Inria/Univ. Grenoble Alpes/LJK-CNRS, Grenoble, France.
Faculty of Biology and Medicine, University of Lausanne, Lausanne, Switzerland.
Bioinformatics. 2018 Aug 15;34(16):2757-2765. doi: 10.1093/bioinformatics/bty160.
The root mean square deviation (RMSD) is one of the most used similarity criteria in structural biology and bioinformatics. Standard computation of the RMSD has a linear complexity with respect to the number of atoms in a molecule, making RMSD calculations time-consuming for the large-scale modeling applications, such as assessment of molecular docking predictions or clustering of spatially proximate molecular conformations. Previously, we introduced the RigidRMSD algorithm to compute the RMSD corresponding to the rigid-body motion of a molecule. In this study, we go beyond the limits of the rigid-body approximation by taking into account conformational flexibility of the molecule. We model the flexibility with a reduced set of collective motions computed with e.g. normal modes or principal component analysis.
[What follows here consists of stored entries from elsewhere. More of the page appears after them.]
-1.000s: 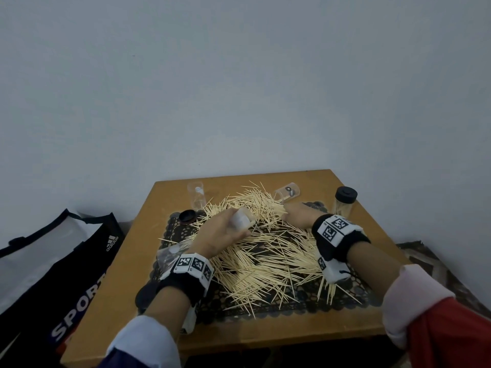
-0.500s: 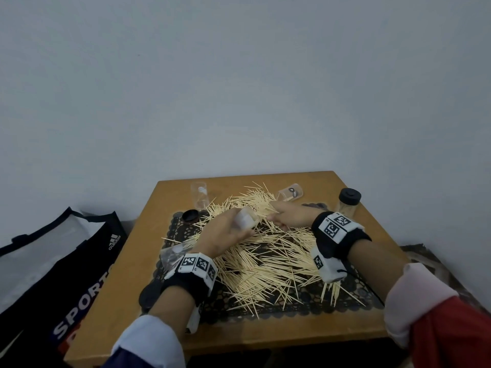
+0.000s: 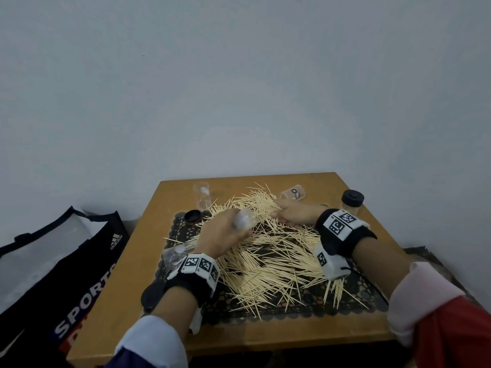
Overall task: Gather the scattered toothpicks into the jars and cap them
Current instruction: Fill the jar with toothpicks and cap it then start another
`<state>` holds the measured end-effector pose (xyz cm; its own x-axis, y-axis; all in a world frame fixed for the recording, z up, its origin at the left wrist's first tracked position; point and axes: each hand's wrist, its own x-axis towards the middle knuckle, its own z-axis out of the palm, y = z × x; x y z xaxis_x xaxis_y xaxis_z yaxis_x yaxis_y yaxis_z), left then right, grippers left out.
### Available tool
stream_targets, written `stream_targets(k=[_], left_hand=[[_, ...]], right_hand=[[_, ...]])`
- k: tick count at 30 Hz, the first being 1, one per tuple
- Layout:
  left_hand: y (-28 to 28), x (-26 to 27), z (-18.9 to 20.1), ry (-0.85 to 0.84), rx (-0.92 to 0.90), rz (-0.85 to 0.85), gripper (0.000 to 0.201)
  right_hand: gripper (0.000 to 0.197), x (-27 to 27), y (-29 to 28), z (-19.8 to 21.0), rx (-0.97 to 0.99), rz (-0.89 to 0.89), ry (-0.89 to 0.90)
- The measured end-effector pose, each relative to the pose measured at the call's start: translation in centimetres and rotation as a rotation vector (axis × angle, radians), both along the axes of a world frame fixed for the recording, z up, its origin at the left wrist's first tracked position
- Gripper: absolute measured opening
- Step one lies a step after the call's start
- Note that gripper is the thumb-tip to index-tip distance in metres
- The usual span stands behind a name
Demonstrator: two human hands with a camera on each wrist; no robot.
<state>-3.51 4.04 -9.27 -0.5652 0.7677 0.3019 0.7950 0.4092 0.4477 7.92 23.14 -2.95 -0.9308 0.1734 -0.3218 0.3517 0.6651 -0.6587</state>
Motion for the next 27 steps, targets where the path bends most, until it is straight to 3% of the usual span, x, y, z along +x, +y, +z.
stream_targets(k=[6,11,18,27], left_hand=[[0.1,0.2,0.0,-0.004,-0.016,-0.002,0.054],[0.3,0.4,0.3,-0.058,0.033,-0.022,0.06],[0.2,0.3,0.1,-0.039,0.018,-0.059,0.064],[0.2,0.3,0.1,-0.035,-0.03,-0.106,0.067]], right_hand=[[0.005,-0.2,0.1,0.9,-0.018,0.064,-0.03],[0.013,-0.1,-0.8,1.3,0.016,0.138,-0.173],[0.008,-0.1,-2.0,2.5,0.268,0.194,-0.245],[0.026,-1.6,-4.0,3.3,0.571,0.275,-0.205]])
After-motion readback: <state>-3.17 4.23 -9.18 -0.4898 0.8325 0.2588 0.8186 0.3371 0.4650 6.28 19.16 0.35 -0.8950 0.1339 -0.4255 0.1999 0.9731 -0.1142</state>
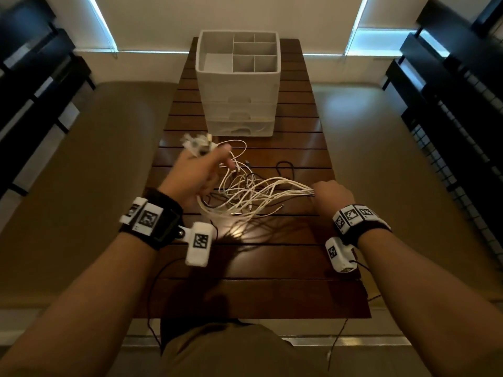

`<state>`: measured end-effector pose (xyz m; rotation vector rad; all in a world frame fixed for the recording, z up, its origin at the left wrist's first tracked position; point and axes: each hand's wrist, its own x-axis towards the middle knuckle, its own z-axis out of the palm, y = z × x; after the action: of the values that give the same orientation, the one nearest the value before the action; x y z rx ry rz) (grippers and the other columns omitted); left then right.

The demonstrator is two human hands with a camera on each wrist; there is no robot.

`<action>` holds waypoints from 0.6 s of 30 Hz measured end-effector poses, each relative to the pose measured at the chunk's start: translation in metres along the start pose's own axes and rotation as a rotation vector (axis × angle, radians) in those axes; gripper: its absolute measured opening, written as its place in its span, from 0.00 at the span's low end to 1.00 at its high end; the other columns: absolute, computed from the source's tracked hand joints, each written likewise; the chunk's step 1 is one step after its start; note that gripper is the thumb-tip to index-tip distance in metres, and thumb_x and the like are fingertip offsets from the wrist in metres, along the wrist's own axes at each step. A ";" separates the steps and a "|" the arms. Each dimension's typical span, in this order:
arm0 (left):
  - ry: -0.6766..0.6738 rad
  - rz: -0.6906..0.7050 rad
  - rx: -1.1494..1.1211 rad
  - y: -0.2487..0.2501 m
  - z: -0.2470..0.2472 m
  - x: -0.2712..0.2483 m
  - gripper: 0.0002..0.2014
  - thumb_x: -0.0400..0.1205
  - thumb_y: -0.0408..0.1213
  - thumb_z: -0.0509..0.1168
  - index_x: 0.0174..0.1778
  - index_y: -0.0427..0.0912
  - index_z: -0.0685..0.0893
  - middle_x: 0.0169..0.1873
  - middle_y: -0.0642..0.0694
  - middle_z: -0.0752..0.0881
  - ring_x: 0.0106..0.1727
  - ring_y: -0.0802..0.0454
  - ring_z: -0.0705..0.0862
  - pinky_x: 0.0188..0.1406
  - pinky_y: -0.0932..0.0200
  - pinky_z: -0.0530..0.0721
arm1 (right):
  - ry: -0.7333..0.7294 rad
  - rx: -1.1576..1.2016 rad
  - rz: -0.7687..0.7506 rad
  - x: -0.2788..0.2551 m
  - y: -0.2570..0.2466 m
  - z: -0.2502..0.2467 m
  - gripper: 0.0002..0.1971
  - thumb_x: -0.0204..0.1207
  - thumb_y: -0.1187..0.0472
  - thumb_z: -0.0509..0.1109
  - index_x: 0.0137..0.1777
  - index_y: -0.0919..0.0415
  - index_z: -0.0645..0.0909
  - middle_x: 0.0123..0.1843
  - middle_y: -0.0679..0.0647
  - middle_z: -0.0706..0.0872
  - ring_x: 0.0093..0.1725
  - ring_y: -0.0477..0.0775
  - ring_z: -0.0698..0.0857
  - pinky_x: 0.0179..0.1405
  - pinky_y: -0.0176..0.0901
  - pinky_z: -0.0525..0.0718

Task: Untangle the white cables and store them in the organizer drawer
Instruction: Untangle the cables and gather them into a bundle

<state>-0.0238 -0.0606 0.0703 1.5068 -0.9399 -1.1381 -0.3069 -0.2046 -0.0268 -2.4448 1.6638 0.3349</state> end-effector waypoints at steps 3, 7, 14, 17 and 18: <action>-0.179 0.088 0.242 -0.012 0.047 0.003 0.16 0.89 0.52 0.68 0.60 0.44 0.92 0.27 0.53 0.81 0.23 0.58 0.74 0.21 0.64 0.71 | 0.001 -0.014 -0.030 -0.005 -0.001 -0.002 0.10 0.86 0.57 0.64 0.57 0.57 0.85 0.53 0.60 0.88 0.51 0.67 0.88 0.45 0.54 0.83; -0.242 0.114 0.494 -0.039 0.105 0.020 0.22 0.84 0.59 0.70 0.62 0.46 0.92 0.58 0.43 0.93 0.55 0.52 0.91 0.58 0.47 0.89 | 0.027 0.025 -0.086 -0.013 -0.009 -0.015 0.10 0.84 0.53 0.68 0.54 0.58 0.87 0.49 0.60 0.88 0.49 0.67 0.89 0.45 0.54 0.85; -0.292 0.131 0.754 -0.067 0.132 0.040 0.09 0.85 0.49 0.74 0.42 0.51 0.84 0.42 0.46 0.90 0.45 0.45 0.87 0.43 0.52 0.81 | 0.116 0.030 -0.308 -0.031 -0.011 -0.029 0.15 0.83 0.42 0.72 0.57 0.52 0.89 0.49 0.59 0.90 0.50 0.63 0.88 0.47 0.53 0.84; -0.319 0.179 0.929 -0.063 0.128 0.043 0.09 0.86 0.47 0.71 0.40 0.55 0.83 0.38 0.50 0.88 0.42 0.44 0.88 0.43 0.51 0.85 | 0.119 0.086 -0.344 -0.036 -0.006 -0.026 0.21 0.79 0.34 0.74 0.52 0.53 0.89 0.44 0.56 0.89 0.41 0.57 0.81 0.41 0.48 0.78; -0.338 0.196 0.950 -0.061 0.126 0.042 0.10 0.86 0.46 0.71 0.38 0.55 0.82 0.36 0.51 0.87 0.40 0.45 0.87 0.40 0.51 0.84 | 0.118 0.126 -0.353 -0.036 -0.005 -0.025 0.21 0.78 0.34 0.74 0.51 0.52 0.89 0.42 0.54 0.89 0.40 0.55 0.79 0.40 0.47 0.77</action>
<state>-0.1334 -0.1187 -0.0070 1.8985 -2.0024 -0.8335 -0.3127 -0.1768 0.0077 -2.6366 1.2126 0.0377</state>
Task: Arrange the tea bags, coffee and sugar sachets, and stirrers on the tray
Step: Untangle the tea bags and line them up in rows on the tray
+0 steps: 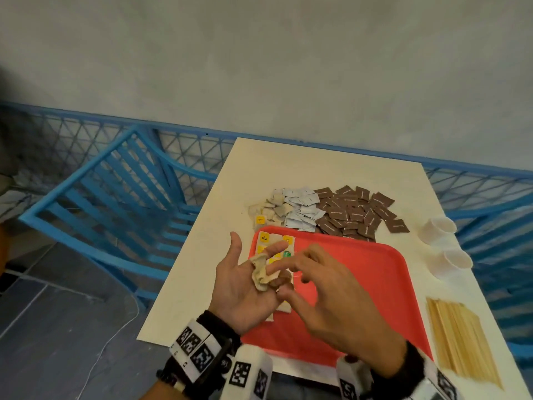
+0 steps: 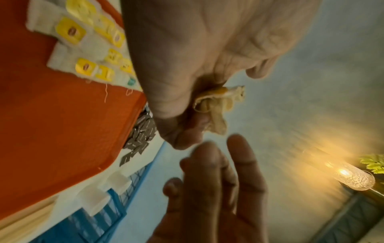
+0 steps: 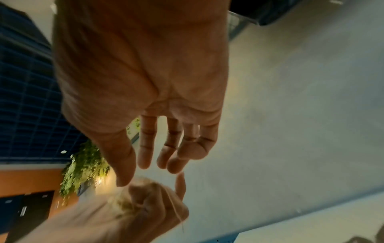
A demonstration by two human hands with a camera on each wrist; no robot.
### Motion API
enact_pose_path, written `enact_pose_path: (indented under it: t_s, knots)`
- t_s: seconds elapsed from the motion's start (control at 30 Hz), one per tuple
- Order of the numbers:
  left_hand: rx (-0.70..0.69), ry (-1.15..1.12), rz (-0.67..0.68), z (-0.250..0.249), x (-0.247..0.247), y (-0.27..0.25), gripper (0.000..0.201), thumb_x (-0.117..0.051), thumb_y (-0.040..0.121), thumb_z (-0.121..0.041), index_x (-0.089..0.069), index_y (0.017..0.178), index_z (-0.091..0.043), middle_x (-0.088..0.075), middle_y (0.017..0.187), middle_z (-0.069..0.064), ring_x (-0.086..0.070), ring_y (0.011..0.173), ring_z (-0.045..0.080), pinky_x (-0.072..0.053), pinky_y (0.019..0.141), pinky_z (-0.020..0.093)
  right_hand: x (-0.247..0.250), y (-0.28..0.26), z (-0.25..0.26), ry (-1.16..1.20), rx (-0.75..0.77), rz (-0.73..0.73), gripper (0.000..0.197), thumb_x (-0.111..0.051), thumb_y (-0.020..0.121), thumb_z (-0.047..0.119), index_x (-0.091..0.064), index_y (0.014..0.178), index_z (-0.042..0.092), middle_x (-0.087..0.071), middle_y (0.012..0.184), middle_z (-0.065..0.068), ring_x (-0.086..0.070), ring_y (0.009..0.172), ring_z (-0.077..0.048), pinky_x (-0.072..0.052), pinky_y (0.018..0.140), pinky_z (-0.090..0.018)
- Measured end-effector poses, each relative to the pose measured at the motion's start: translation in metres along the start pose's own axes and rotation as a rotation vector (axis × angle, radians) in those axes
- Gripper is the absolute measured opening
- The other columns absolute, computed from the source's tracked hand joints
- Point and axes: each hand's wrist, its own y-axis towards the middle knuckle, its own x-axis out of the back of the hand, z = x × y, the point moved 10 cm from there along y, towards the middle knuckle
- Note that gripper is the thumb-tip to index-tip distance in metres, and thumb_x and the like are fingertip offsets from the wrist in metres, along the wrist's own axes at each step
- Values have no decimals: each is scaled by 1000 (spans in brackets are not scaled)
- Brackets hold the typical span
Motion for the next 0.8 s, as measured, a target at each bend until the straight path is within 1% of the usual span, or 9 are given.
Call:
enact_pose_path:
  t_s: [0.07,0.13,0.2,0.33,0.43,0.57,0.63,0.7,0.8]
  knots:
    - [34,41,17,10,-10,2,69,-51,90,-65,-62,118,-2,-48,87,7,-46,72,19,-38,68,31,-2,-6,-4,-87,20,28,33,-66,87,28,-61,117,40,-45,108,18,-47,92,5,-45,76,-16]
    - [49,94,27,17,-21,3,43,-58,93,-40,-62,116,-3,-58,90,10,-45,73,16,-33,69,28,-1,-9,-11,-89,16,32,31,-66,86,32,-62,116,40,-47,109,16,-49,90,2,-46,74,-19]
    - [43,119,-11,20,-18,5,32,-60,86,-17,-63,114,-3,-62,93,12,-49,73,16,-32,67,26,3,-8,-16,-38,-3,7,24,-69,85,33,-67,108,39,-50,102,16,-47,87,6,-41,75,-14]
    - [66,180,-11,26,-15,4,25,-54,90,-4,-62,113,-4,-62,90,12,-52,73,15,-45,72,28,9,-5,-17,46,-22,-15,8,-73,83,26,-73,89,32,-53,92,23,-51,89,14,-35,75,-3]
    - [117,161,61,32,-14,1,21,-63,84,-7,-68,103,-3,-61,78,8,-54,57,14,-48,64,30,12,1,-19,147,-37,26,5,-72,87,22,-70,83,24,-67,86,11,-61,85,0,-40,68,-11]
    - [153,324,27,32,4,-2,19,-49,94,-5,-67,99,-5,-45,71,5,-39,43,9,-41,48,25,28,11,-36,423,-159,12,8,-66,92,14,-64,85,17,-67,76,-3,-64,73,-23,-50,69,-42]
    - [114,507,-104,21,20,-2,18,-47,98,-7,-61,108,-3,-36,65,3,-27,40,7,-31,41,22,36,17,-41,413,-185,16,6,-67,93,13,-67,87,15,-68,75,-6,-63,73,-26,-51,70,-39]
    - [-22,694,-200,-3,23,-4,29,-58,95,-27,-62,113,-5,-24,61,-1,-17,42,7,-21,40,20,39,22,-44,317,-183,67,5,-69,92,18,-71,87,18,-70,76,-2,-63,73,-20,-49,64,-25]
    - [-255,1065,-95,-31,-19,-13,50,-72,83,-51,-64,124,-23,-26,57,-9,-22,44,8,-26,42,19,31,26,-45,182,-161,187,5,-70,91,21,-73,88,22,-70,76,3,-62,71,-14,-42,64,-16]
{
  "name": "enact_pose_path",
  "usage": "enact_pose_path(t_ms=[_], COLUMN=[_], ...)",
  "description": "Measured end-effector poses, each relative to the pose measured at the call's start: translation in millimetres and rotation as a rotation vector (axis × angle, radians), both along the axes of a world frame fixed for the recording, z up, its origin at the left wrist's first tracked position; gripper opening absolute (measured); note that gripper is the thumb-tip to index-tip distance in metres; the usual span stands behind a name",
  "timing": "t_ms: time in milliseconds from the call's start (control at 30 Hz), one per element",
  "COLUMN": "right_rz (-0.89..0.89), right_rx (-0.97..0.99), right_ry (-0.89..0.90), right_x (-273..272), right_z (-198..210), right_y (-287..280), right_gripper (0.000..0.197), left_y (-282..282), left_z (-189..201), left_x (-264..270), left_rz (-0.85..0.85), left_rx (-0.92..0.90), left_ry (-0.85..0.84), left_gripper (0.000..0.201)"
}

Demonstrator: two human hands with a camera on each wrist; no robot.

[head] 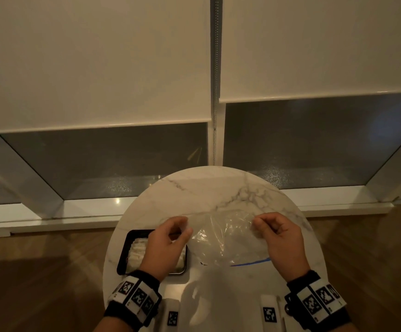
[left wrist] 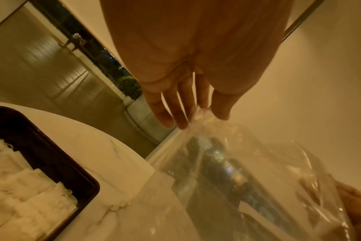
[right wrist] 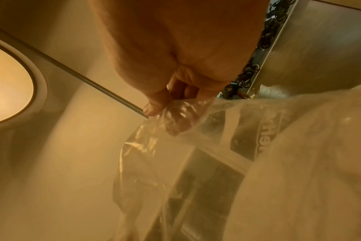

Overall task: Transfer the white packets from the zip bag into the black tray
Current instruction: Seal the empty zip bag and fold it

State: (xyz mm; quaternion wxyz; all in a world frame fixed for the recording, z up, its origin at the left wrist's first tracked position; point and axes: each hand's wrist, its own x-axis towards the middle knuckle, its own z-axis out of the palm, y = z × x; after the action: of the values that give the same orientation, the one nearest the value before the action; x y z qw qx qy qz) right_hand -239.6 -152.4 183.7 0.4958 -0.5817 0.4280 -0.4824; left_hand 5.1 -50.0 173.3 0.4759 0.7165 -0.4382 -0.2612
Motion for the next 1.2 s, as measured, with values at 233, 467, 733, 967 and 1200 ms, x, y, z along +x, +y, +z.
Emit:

The initialization of our algorithm is linear in the number of atoms and all the subsequent evaluations of RMSD values between flexible molecular conformations depend only on the number of collective motions that are selected to model the flexibility. Therefore, our algorithm is much faster compared to the standard RMSD computation for large-scale modeling applications. We demonstrate the efficiency of our method on several clustering examples, including clustering of flexible docking results and molecular dynamics (MD) trajectories. We also demonstrate how to use the presented formalism to generate pseudo-random constant-RMSD structural molecular ensembles and how to use these in cross-docking.
We provide the algorithm written in C++ as the open-source RapidRMSD library governed by the BSD-compatible license, which is available at http://team.inria.fr/nano-d/software/RapidRMSD/. The constant-RMSD structural ensemble application and clustering of MD trajectories is available at http://team.inria.fr/nano-d/software/nolb-normal-modes/.
Supplementary data are available at Bioinformatics online.
均方根偏差(RMSD)是结构生物学和生物信息学中最常用的相似性标准之一。标准 RMSD 的计算与分子中的原子数量呈线性关系,这使得 RMSD 计算在大规模建模应用中非常耗时,例如评估分子对接预测或对空间邻近的分子构象进行聚类。此前,我们引入了 RigidRMSD 算法来计算分子刚体运动对应的 RMSD。在本研究中,我们通过考虑分子的构象灵活性来超越刚体近似的限制。我们使用例如正常模式或主成分分析计算的简化集体运动来对灵活性进行建模。
我们的算法的初始化与原子数量呈线性关系,并且所有后续对柔性分子构象之间 RMSD 值的评估仅取决于用于模拟灵活性的所选集体运动的数量。因此,与大规模建模应用的标准 RMSD 计算相比,我们的算法速度要快得多。我们在几个聚类示例上展示了我们方法的效率,包括柔性对接结果和分子动力学(MD)轨迹的聚类。我们还展示了如何使用所提出的形式主义来生成具有伪随机常数 RMSD 的结构分子集合,以及如何在交叉对接中使用这些集合。
我们以 C++编写的算法作为 RapidRMSD 库提供,该库受 BSD 兼容许可证的约束,并可在 http://team.inria.fr/nano-d/software/RapidRMSD/ 获得。具有常数 RMSD 的结构分子集合应用程序和 MD 轨迹聚类可在 http://team.inria.fr/nano-d/software/nolb-normal-modes/ 获得。
补充数据可在 Bioinformatics 在线获得。